The merchant’s son followed his advice. He went to the palace on a beautiful warm evening as the sun was setting. He felt that no one could be in a bad mood on a beautiful evening like this. It was after dinner and he knew the king had eaten well because kings always eat well. The guards presented him to the king. He was right. The king was in a very good mood.
The merchant’s son told him the whole story and begged for the king’s forgiveness for doing such a silly thing. The king thought the story was very funny and forgave him. He told him not to worry as everyone makes mistakes sometimes.
When the merchant’s son had left the palace, the king sat alone, thinking about the story. He was very curious about this Brahman boy and his special talent. So he sent for the boy and asked him if he had any more wisdom to sell.
The Brahman boy said, “Of course. I have plenty to sell, especially to a king. But my wisdom isn’t cheap. It will cost you 100,000 rupees.
The king didn’t hesitate. He paid him 100,000 rupees and the Brahman boy followed his usual routine. He sat, he thought, he looked carefully at the king’s face, and then at the sky above.
Then he took a deep breath, closed his eyes, opened them again, and wrote on a piece of the king’s special paper. When he had finished writing, he folded the piece of paper, waved his hand over it three times, and gave it to the king. On the piece of paper the king read the words, “Think deeply before you do anything.”
The king thought this advice was very wise and he had it written in gold letters on all his royal plates and cups and sewn on his fine pillows and sheets so he would never forget it.
Some months later the king became very sick. He didn’t realize that one of his queens and his minister were planning his murder. As part of their plan, they had paid the king’s doctor to put poison into his medicine. One night, when the king was taking his medicine, he lifted his golden cup up to his lips and, just before he started to drink, he noticed the words he had had written on the cup: “Think deeply before you do anything.”

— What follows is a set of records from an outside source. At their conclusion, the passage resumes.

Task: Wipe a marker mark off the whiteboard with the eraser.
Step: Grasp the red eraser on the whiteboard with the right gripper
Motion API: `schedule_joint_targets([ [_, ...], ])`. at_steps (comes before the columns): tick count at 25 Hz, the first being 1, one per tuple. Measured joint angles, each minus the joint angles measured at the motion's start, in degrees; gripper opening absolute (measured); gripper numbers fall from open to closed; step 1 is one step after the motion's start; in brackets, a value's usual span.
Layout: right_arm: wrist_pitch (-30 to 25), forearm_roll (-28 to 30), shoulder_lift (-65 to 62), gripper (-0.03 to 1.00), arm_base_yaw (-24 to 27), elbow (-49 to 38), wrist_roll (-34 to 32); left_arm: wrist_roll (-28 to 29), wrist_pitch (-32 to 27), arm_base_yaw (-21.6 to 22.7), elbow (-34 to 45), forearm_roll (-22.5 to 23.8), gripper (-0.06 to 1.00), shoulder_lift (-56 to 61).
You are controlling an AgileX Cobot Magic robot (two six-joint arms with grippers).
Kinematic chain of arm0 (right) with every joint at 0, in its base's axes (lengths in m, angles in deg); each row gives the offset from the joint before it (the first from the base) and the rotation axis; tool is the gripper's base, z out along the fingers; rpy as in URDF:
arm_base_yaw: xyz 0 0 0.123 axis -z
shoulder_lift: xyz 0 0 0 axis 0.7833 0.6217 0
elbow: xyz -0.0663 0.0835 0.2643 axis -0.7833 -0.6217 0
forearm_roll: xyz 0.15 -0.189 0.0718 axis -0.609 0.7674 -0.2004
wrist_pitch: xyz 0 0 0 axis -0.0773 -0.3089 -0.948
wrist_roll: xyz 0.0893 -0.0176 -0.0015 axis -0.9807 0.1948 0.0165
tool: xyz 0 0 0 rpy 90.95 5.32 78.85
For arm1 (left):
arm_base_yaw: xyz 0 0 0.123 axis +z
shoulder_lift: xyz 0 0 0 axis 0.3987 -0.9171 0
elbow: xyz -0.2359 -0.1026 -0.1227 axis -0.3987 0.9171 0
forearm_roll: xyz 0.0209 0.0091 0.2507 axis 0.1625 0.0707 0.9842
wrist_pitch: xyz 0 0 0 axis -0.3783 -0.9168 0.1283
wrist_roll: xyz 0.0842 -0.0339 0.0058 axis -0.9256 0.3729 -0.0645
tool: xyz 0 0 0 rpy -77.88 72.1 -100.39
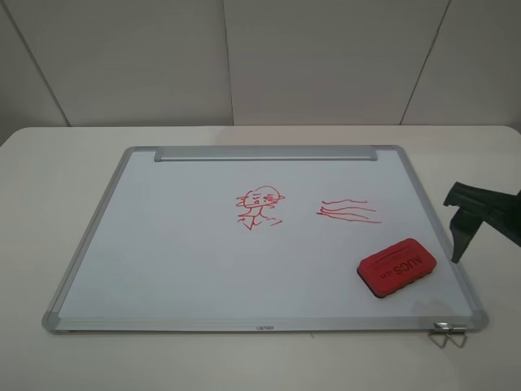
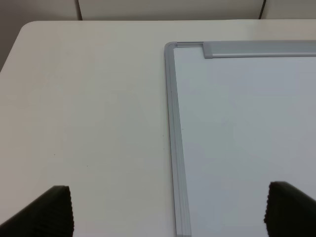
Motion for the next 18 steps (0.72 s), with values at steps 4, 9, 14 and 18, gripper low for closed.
schedule_joint_targets([
  [4,2.6,0.9,1.0,0.74,0.0,0.1,0.1,0.0,0.0,0.0,0.0,0.0,0.77,0.0],
  [9,6.4,-2.0,3.4,0.74,0.0,2.9,0.1,0.0,0.0,0.0,0.0,0.0,0.77,0.0],
  [14,8.8,-4.2,8.7,0.74,0.0,5.9,0.1,0.0,0.0,0.0,0.0,0.0,0.77,0.0],
  [18,13.7,-7.8,14.6,0.74,-1.1,5.9,0.0,0.0,0.0,0.0,0.0,0.0,0.77,0.0],
])
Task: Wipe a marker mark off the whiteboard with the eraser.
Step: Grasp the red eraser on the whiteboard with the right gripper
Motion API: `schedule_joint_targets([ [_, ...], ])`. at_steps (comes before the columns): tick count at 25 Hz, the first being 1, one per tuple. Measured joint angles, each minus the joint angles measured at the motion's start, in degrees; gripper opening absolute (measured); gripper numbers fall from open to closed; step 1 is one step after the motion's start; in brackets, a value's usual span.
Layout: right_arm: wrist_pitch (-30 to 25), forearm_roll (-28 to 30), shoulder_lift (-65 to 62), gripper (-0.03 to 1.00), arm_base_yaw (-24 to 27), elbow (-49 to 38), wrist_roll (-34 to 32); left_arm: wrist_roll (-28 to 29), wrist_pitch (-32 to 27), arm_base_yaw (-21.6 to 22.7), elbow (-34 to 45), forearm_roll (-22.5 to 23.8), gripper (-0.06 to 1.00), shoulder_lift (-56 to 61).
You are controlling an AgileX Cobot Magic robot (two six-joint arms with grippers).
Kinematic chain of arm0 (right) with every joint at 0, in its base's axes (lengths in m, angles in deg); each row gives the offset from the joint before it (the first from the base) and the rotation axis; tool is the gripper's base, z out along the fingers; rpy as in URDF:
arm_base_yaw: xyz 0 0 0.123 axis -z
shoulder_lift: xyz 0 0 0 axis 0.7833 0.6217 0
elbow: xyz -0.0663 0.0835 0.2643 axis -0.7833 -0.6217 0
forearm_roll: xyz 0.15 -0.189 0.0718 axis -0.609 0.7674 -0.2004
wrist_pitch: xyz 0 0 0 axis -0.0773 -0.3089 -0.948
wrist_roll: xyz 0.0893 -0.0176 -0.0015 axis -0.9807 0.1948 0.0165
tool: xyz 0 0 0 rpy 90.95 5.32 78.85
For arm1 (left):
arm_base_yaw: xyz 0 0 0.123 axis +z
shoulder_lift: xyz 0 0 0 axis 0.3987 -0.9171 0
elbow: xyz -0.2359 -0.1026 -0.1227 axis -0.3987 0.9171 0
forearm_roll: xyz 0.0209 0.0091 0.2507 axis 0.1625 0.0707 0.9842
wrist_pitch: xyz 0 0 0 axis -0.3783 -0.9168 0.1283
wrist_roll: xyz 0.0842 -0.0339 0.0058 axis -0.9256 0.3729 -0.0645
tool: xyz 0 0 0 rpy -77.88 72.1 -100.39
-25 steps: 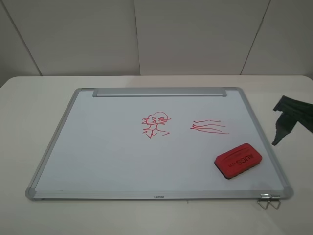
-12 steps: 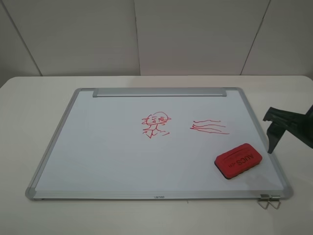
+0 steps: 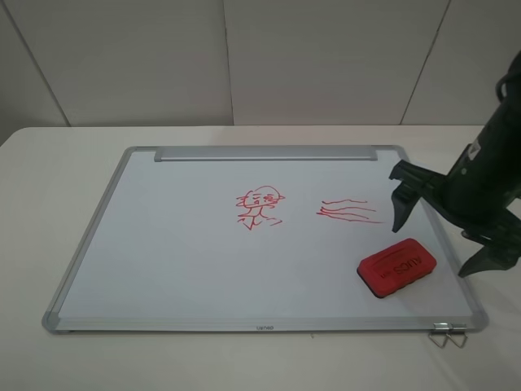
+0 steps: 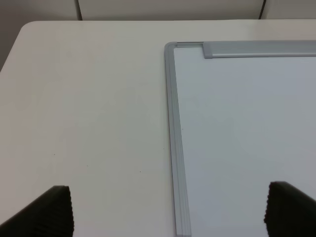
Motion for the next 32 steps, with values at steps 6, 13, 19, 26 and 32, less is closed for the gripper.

Without suspecting anything, the king thought about the words, lowered his cup, and looked at the medicine in it.
The doctor, who was standing there watching this, became very nervous. He was full of guilt and fear, certain that the king had guessed that his medicine was poisoned.
While the king was lying there thinking, the doctor suddenly threw himself at his feet and cried, “Forgive me, my king!”
Before the king could say anything, the doctor told him what the queen and the minister were planning and how they had involved him. He then began to cry and begged again to be forgiven.
The king was completely shocked at first, but as soon as he had recovered, he called his guards and had the doctor locked up.
He then sent for his minister and his wife. When the guards brought them into his room, the king told them what had just happened and that he had put the doctor in prison.
His wife immediately said, “Oh, I’m so pleased! I always knew that man was crazy but this wild story he’s invented is proof!”
“Crazy, you say? Wild story, you say?” answered the king. “Let’s see who’s telling the truth. Drink my medicine.”
The queen immediately fell at the king’s feet, admitted her guilt, and begged for his forgiveness. The minister just stood there silently, looking very depressed. The king ordered his guards to take them both away and cut off their heads.
The Brahman boy was then sent for by the king. When the guards brought the boy into his room, the king thanked him for saving his life. He made the boy his new minister and arranged for him to live in the palace. A fine apartment and beautiful clothes were prepared for him. The boy lived happily in the palace as a wealthy man of honor and remained the king’s most trusted adviser for the rest of his life.